▶ About this task
Although the data below holds other lines too, output only those from the line with "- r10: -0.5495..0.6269" up to and including the line with "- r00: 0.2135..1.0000", exactly as they appear.

++++ Information provided

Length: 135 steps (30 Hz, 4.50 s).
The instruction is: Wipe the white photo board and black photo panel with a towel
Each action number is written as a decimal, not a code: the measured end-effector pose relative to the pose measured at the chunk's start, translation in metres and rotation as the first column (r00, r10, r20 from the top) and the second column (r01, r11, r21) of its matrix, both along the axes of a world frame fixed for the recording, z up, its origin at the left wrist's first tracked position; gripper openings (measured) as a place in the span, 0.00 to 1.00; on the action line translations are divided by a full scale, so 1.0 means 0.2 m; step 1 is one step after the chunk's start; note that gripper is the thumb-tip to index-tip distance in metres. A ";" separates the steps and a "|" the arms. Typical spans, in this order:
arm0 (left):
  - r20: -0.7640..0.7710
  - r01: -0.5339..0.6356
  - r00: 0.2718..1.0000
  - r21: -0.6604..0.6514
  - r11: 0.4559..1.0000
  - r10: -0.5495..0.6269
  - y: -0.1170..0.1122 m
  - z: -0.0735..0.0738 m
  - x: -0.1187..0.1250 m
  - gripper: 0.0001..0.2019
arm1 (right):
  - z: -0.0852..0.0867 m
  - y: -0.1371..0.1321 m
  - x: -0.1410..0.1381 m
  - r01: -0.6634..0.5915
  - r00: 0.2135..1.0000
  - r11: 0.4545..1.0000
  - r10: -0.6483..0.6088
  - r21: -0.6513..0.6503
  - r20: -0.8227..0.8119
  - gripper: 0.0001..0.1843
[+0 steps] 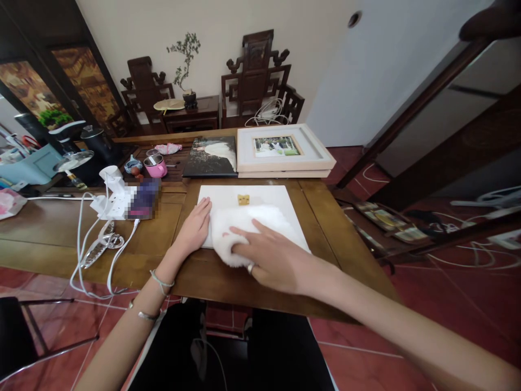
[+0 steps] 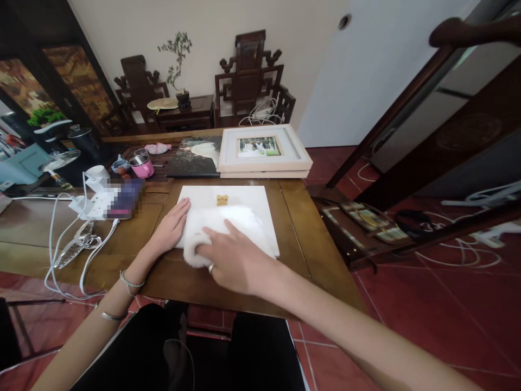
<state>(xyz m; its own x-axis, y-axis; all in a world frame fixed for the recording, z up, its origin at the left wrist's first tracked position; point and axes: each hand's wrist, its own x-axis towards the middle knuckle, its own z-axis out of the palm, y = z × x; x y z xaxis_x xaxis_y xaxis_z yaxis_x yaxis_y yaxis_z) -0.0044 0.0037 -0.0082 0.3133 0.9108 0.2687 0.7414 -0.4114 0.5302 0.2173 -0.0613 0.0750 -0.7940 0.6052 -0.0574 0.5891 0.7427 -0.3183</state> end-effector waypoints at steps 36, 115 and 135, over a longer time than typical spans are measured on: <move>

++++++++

▶ Written solution
  - r10: -0.5495..0.6269
  - y: -0.1170..0.1122 m
  - z: -0.0735..0.0738 m
  - x: -0.1187..0.1250 m
  - gripper: 0.0001..0.2019
arm1 (right):
  - z: -0.0852..0.0867 m
  - y: -0.1371..0.1321 m
  - x: -0.1410..0.1381 m
  - r01: -0.6634..0.5915
  - r00: 0.2135..1.0000

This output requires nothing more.